■ **The problem**:
The answer must be the full listing, reproduced word for word.

■ **Dataset excerpt**:
------------------------------------------------

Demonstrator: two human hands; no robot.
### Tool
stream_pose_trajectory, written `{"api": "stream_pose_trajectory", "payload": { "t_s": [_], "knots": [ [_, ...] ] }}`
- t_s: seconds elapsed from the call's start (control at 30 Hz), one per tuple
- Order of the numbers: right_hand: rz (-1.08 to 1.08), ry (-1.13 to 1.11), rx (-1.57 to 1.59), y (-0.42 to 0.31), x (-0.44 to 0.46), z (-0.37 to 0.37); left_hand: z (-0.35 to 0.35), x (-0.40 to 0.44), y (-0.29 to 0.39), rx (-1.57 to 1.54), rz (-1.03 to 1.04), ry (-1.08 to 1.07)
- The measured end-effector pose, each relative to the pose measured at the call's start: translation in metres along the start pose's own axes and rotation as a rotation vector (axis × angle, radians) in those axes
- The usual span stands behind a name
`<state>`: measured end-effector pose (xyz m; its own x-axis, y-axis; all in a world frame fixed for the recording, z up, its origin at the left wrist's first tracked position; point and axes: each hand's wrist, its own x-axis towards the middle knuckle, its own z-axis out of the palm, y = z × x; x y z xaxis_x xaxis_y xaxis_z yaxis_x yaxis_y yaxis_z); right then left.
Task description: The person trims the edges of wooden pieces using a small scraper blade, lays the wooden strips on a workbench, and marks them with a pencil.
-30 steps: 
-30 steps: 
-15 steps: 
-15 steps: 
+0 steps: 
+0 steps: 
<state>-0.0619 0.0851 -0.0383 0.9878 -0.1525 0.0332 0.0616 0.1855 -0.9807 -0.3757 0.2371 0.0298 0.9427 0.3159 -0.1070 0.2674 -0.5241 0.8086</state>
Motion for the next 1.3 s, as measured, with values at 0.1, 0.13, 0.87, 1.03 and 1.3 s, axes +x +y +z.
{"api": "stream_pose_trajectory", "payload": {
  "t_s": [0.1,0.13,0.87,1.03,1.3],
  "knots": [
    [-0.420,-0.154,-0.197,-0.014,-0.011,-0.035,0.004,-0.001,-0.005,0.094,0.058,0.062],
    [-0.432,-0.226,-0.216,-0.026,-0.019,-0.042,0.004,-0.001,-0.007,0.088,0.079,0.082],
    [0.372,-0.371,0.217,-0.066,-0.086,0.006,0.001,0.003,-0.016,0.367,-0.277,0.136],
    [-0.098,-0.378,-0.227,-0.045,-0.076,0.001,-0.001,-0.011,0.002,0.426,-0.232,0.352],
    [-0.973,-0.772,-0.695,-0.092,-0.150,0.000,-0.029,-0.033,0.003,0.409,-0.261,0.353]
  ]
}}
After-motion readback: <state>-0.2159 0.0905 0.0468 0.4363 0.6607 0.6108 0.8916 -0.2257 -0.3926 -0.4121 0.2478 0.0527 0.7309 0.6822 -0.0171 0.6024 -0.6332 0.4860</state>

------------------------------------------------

■ **Task solution**:
Demonstrator: two human hands; no robot.
### Tool
stream_pose_trajectory, written `{"api": "stream_pose_trajectory", "payload": { "t_s": [_], "knots": [ [_, ...] ] }}`
- t_s: seconds elapsed from the call's start (control at 30 Hz), one per tuple
- Order of the numbers: right_hand: rz (-1.08 to 1.08), ry (-1.13 to 1.11), rx (-1.57 to 1.59), y (-0.42 to 0.31), x (-0.44 to 0.46), z (-0.37 to 0.37); left_hand: z (-0.35 to 0.35), x (-0.40 to 0.44), y (-0.29 to 0.39), rx (-1.57 to 1.54), rz (-1.03 to 1.04), ry (-1.08 to 1.07)
- The measured end-effector pose, each relative to the pose measured at the call's start: translation in metres along the start pose's own axes and rotation as a rotation vector (axis × angle, radians) in those axes
- The usual span stands behind a name
`<state>`: measured end-effector pose (xyz m; its own x-axis, y-axis; all in a world frame fixed for the recording, z up, its origin at the left wrist's first tracked position; point and axes: each hand's wrist, its own x-axis towards the middle knuckle, its own z-axis out of the palm, y = z × x; x y z xaxis_x xaxis_y xaxis_z yaxis_x yaxis_y yaxis_z); right then left.
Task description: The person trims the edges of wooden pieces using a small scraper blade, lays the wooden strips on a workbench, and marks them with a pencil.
-30 steps: 
-30 steps: 
-15 steps: 
-15 steps: 
+0 steps: 
+0 steps: 
<state>-0.0619 0.0851 -0.0383 0.9878 -0.1525 0.0332 0.0616 0.1855 -0.9807 -0.3757 0.2371 0.0298 0.9427 0.3159 -0.1070 0.2674 -0.5241 0.8086</state>
Motion for the next 1.3 s, as measured, with values at 0.1, 0.13, 0.87, 1.03 and 1.3 s, axes +x +y +z.
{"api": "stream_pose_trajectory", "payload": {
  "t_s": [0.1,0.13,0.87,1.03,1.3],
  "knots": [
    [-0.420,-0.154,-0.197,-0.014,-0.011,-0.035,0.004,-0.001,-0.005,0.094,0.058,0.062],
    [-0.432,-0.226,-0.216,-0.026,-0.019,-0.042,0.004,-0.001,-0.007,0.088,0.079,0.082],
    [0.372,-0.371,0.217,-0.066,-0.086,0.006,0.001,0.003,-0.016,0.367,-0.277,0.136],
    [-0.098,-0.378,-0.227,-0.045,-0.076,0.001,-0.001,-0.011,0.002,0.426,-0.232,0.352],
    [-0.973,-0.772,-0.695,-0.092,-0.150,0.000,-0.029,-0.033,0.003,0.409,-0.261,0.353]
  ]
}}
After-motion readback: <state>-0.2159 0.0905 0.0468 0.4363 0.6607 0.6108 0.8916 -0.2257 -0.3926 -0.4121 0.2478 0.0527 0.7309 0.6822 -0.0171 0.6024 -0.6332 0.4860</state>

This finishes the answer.